Provided material:
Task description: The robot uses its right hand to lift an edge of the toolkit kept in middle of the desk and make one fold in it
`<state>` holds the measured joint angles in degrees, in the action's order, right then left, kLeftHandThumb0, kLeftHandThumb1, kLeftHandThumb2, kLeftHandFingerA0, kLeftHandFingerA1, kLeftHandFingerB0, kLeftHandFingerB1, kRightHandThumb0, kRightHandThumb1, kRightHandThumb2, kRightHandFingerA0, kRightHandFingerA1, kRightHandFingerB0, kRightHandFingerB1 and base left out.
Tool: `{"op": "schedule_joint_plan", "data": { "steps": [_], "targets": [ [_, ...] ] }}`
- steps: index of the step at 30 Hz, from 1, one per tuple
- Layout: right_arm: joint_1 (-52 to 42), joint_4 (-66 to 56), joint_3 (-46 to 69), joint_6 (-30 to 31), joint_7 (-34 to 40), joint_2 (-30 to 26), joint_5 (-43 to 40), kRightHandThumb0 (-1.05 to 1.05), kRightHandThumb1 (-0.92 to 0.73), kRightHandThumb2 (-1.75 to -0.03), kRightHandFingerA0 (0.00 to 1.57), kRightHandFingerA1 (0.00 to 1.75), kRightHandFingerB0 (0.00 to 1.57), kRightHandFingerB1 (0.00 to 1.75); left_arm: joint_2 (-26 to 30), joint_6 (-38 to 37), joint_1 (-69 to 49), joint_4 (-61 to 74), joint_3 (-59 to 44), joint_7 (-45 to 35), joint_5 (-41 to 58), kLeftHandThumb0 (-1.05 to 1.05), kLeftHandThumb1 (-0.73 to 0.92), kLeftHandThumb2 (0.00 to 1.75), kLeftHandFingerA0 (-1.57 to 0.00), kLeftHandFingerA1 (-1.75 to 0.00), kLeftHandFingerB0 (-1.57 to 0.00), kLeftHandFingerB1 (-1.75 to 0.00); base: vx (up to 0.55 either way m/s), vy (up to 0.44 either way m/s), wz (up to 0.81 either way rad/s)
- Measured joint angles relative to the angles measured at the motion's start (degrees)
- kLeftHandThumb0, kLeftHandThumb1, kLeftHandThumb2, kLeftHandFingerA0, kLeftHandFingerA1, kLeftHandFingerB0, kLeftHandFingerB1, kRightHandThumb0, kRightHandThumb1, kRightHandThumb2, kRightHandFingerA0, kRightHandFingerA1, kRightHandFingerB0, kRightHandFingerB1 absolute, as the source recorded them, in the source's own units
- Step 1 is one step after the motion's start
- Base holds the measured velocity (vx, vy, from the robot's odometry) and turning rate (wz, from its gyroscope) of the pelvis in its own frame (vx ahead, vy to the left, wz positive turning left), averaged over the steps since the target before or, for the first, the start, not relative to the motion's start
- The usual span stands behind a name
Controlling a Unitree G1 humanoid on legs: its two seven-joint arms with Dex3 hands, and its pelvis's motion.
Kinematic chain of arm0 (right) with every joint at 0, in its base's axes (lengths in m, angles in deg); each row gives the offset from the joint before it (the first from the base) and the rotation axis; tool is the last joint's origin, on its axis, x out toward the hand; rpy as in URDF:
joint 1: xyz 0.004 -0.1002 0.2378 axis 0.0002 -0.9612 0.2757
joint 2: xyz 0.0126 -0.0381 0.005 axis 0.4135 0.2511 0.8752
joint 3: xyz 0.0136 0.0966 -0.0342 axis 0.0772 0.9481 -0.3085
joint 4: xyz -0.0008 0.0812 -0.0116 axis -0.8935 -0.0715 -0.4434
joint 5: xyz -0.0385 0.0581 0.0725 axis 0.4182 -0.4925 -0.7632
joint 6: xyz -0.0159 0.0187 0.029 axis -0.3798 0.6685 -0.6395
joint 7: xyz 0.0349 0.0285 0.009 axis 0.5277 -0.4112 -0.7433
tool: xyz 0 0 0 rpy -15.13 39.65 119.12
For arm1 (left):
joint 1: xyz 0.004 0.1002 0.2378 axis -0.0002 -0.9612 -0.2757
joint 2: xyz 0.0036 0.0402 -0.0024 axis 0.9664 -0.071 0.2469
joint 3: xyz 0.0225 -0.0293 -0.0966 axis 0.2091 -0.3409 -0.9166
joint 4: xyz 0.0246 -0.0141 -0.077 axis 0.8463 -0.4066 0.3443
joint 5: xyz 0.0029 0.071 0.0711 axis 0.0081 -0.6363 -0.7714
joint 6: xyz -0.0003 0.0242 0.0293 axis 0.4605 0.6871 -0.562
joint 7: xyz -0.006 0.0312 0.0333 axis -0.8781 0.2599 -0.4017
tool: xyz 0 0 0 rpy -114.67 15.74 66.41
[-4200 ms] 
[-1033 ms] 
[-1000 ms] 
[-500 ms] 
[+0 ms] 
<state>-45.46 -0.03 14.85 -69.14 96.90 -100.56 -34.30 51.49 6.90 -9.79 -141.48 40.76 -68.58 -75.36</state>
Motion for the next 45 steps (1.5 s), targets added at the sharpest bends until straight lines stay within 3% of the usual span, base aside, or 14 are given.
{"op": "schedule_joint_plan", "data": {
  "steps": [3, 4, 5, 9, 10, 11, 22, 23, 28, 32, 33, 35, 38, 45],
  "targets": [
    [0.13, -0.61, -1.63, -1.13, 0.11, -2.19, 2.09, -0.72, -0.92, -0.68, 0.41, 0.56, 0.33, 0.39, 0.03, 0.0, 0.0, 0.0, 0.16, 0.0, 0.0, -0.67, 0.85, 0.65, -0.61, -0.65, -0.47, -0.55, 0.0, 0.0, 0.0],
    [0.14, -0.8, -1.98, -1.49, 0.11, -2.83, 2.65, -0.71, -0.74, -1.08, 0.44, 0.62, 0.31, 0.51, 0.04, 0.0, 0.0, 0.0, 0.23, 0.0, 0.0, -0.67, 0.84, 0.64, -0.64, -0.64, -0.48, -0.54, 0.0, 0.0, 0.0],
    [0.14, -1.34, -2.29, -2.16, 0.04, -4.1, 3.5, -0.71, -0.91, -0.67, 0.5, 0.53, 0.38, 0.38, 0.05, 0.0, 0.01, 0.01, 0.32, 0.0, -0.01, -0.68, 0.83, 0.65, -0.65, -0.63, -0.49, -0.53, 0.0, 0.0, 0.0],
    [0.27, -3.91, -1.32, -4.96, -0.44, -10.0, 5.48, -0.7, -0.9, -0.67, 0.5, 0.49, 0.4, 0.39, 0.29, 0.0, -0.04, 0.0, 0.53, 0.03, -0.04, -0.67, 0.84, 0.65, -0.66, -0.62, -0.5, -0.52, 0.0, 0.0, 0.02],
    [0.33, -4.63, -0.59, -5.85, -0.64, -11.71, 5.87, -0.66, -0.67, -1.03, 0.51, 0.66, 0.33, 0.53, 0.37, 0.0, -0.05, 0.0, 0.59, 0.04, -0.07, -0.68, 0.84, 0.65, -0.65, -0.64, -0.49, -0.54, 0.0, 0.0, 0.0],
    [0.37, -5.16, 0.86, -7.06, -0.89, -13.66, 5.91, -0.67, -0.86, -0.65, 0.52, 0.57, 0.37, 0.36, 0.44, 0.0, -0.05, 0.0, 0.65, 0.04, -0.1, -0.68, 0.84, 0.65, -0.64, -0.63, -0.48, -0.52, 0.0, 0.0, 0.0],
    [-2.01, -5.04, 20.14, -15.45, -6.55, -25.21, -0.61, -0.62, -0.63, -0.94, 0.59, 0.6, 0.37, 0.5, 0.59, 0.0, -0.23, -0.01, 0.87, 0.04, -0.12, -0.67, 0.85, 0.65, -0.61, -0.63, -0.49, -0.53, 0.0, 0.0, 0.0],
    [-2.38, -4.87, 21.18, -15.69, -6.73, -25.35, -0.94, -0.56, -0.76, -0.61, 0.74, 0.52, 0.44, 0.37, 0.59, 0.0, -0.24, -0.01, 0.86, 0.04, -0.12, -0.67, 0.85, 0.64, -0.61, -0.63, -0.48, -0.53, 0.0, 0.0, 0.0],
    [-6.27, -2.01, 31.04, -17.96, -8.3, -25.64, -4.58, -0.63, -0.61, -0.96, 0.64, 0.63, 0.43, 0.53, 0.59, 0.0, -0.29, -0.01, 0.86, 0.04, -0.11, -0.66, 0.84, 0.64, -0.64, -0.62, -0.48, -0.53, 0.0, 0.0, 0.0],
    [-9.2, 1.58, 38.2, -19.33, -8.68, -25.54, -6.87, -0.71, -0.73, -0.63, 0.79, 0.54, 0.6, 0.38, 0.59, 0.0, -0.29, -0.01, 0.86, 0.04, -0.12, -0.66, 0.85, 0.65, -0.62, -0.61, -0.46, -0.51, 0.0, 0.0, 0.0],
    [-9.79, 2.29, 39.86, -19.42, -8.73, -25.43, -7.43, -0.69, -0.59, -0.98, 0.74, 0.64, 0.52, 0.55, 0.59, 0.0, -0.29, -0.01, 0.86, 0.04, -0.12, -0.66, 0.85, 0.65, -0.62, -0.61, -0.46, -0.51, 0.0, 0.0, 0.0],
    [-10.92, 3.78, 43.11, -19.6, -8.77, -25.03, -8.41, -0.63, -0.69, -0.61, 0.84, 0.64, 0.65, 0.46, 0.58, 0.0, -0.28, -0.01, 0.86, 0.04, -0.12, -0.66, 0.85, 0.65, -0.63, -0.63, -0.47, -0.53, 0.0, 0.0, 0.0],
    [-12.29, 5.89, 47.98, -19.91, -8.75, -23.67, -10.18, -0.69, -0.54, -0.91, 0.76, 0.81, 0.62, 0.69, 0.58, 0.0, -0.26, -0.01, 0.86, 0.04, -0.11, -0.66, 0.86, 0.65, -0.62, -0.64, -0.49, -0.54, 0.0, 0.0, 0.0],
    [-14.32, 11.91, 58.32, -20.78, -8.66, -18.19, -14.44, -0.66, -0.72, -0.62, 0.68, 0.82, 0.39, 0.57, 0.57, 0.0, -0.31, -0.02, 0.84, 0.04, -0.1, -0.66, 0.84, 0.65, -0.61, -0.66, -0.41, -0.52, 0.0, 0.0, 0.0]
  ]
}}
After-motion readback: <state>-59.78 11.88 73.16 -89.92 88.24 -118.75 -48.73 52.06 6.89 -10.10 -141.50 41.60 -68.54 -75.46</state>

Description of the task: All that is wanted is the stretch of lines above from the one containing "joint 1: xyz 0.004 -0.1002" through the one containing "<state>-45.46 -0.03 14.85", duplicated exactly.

Written response:
joint 1: xyz 0.004 -0.1002 0.2378 axis 0.0002 -0.9612 0.2757
joint 2: xyz 0.0126 -0.0381 0.005 axis 0.4135 0.2511 0.8752
joint 3: xyz 0.0136 0.0966 -0.0342 axis 0.0772 0.9481 -0.3085
joint 4: xyz -0.0008 0.0812 -0.0116 axis -0.8935 -0.0715 -0.4434
joint 5: xyz -0.0385 0.0581 0.0725 axis 0.4182 -0.4925 -0.7632
joint 6: xyz -0.0159 0.0187 0.029 axis -0.3798 0.6685 -0.6395
joint 7: xyz 0.0349 0.0285 0.009 axis 0.5277 -0.4112 -0.7433
tool: xyz 0 0 0 rpy -15.13 39.65 119.12
For arm1 (left):
joint 1: xyz 0.004 0.1002 0.2378 axis -0.0002 -0.9612 -0.2757
joint 2: xyz 0.0036 0.0402 -0.0024 axis 0.9664 -0.071 0.2469
joint 3: xyz 0.0225 -0.0293 -0.0966 axis 0.2091 -0.3409 -0.9166
joint 4: xyz 0.0246 -0.0141 -0.077 axis 0.8463 -0.4066 0.3443
joint 5: xyz 0.0029 0.071 0.0711 axis 0.0081 -0.6363 -0.7714
joint 6: xyz -0.0003 0.0242 0.0293 axis 0.4605 0.6871 -0.562
joint 7: xyz -0.006 0.0312 0.0333 axis -0.8781 0.2599 -0.4017
tool: xyz 0 0 0 rpy -114.67 15.74 66.41
[-4200 ms] 
[-1033 ms] 
[-1000 ms] 
[-500 ms] 
[+0 ms] 
<state>-45.46 -0.03 14.85 -69.14 96.90 -100.56 -34.30 51.49 6.90 -9.79 -141.48 40.76 -68.58 -75.36</state>

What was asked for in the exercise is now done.